Las fábricas chinas también trabajan para exportar insumos de salud; las de otros países, sólo trabajan para abastecer urgencias internas (como la de respiradores en Córdoba o en Alemania). China es parte de la cadena de producción de muchos artículos, incluyendo componentes farmacológicos de medicamentos globales. La cadena no puede interrumpirse o Estados Unidos y Europa no podrán proveer remedios a su población. ¿Seguirá siendo esto así?

La sabiduría oficial nos inclina a pensar que el autoritarismo oriental es más eficiente que la democracia occidental. También es cierto que los orientales se han fogueado en la lucha contra epidemias, tienen recursos y una población adiestrada. Son países que ganaron experiencias en emergencias de salud recientes. Hay opiniones que llaman a esto confucianismo.

 

 

El porvenir de otra ilusión

¿Nos conducirá el coronavirus hacia el socialismo? La pregunta puede parecer estúpida, pero circula bajo diferentes formas. Es habitual escuchar que, tras esta crisis, “nada volverá a ser como antes”. La desigualdad global será más cuestionada; la pobreza urbana ya no podrá tolerarse, los sistemas políticos nacionales e internacionales deberán transformarse. El cambio climático se volverá una cuestión central: esta vez irá en serio, nadie podrá marginarlo de la agenda puesto que ha quedado claro que unos días de inactividad humana depuraron el aire de las ciudades y favorecieron la aparición de delfines y cisnes en los canales de Venecia, de zorritos en los prados de Ushuaia y de cabritos silvestres en las vacías calles galesas.

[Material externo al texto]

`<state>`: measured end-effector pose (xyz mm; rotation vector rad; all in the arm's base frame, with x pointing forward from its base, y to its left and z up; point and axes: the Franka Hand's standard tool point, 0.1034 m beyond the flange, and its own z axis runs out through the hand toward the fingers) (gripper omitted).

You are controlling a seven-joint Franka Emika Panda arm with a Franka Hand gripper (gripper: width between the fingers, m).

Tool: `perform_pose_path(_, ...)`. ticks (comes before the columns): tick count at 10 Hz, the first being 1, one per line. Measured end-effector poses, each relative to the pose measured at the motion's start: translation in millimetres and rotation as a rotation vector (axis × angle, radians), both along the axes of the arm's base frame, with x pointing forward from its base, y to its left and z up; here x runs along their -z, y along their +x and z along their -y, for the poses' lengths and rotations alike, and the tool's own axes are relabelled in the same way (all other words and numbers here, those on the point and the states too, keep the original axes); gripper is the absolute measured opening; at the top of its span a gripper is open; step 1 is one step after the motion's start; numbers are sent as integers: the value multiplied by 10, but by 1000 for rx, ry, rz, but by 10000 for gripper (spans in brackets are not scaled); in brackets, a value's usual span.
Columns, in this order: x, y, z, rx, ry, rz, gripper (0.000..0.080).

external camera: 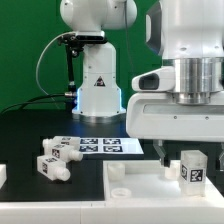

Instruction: Assemble one leg

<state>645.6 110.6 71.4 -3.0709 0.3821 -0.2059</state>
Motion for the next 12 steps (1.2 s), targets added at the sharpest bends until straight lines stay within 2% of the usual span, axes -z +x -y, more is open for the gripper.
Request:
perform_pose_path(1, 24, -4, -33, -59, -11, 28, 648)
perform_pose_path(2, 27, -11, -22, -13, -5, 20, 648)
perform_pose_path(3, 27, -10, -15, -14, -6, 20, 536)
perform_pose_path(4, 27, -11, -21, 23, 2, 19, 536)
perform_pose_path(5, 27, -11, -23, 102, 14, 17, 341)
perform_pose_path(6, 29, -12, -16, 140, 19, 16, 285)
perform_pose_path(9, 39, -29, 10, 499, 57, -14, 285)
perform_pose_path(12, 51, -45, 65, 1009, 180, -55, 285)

El coronavirus afectó al capitalismo; lo amenaza con la mayor crisis de su historia. Alteró las bolsas, modificó las producciones, generó un súbito desempleo masivo, desmovilizó poblaciones, activó otros vínculos sociales básicos (sanidad, limpieza), cerró comercios, desfinanciará fiscos, cambiará el sentido de la palabra deuda tanto la pública como la privada y la personal, puesto que todo el mundo está endeudado de un modo u otro y nadie podrá pagar nada. En solo cien días todas las sociedades se encuentran sumidas en un estado excepcional. ¿Con qué podemos compararlo? ¿La guerra o la revolución? Y, sobre todo, ¿cómo saldremos de esto?

Una respuesta marxista sería que el virus hizo la mitad del trabajo y que la restante mitad será obra del proletariado rebelde. Pero el virus (imaginemos al viejo Hegel comentando el tema) tiene sus ironías; la versión siciliana es que vino a cambiar todo para que nada cambie. Quizá detenga el capitalismo para luego potenciarlo; acaso ponga enorme presión sobre el Estado para erigirlo después como amo absoluto; es factible que repliegue sobre sí misma a la principal potencia mundial solo para que, de pronto, salga disparada a reorganizar el mundo a su conveniencia. No es seguro que se derive al socialismo y que el virus cumpla las tareas del proletariado. Para bien o para mal, esas siempre serán opciones conscientes de la gente común organizada.